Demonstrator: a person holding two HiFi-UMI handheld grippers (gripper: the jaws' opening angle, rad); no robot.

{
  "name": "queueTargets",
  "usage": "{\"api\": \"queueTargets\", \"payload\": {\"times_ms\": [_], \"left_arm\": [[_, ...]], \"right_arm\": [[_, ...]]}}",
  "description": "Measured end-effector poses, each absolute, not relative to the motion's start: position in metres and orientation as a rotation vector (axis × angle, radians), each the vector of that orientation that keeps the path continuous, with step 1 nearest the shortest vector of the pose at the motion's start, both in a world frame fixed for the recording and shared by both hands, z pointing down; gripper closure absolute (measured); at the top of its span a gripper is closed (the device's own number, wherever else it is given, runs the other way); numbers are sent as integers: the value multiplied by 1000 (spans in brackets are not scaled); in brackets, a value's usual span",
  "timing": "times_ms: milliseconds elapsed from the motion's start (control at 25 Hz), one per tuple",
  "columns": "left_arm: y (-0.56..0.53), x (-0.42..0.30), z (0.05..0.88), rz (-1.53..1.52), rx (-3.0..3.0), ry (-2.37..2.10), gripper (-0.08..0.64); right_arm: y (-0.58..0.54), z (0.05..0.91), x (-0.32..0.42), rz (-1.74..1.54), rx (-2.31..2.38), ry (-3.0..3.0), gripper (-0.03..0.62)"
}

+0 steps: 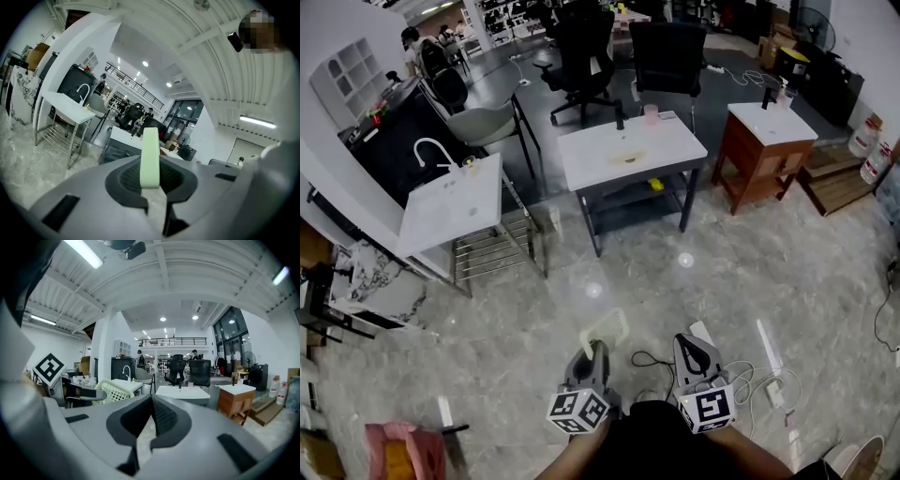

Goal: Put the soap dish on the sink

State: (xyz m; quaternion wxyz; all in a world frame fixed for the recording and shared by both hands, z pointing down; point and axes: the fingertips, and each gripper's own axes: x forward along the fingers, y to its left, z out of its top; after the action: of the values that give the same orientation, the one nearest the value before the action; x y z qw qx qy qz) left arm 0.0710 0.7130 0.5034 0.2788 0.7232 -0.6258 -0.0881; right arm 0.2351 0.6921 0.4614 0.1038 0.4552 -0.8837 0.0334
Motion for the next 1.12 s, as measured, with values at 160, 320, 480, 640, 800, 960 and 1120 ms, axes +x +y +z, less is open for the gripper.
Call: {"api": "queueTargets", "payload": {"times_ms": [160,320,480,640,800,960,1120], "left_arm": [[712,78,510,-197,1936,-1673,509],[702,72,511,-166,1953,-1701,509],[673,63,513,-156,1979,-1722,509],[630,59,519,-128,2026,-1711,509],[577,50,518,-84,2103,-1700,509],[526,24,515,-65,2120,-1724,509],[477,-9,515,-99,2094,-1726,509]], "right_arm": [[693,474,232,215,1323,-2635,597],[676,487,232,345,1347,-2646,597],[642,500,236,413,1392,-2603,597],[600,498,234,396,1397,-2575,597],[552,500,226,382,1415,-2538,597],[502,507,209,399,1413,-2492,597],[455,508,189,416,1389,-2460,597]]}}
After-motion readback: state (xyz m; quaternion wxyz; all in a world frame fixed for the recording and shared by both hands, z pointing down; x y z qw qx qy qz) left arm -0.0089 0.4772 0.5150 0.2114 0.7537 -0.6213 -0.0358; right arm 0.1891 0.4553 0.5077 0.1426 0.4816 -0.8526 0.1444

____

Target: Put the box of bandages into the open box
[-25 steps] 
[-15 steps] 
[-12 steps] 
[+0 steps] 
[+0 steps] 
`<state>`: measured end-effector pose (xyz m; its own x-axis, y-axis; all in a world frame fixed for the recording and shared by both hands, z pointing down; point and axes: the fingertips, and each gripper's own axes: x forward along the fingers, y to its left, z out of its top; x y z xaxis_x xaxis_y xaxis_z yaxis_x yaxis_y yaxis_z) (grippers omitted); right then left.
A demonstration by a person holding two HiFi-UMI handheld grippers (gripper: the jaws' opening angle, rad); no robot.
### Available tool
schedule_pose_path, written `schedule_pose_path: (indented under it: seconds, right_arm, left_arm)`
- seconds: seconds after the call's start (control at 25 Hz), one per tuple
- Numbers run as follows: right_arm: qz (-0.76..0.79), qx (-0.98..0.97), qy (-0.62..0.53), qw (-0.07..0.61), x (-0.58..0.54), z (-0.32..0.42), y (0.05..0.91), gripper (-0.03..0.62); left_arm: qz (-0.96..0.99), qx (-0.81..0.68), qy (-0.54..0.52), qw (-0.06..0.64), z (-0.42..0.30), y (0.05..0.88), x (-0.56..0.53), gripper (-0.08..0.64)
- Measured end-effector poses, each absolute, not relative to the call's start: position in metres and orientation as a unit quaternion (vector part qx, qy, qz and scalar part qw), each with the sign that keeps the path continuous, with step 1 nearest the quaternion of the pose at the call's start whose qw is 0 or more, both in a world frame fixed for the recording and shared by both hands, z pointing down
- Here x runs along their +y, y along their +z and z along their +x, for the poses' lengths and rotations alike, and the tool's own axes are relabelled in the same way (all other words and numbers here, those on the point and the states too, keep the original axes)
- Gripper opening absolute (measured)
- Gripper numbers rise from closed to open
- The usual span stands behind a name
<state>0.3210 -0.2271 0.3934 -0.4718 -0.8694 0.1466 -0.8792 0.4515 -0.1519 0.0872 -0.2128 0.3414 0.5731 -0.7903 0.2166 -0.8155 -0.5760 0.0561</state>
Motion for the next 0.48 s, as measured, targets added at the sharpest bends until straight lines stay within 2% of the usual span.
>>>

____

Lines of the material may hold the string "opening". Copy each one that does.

Demonstrator: a person holding two HiFi-UMI handheld grippers (gripper: the jaws' opening angle, rad); no robot.
A demonstration by a person holding two HiFi-UMI handheld grippers (gripper: the jaws' opening angle, rad); no robot.
- Gripper opening absolute (measured)

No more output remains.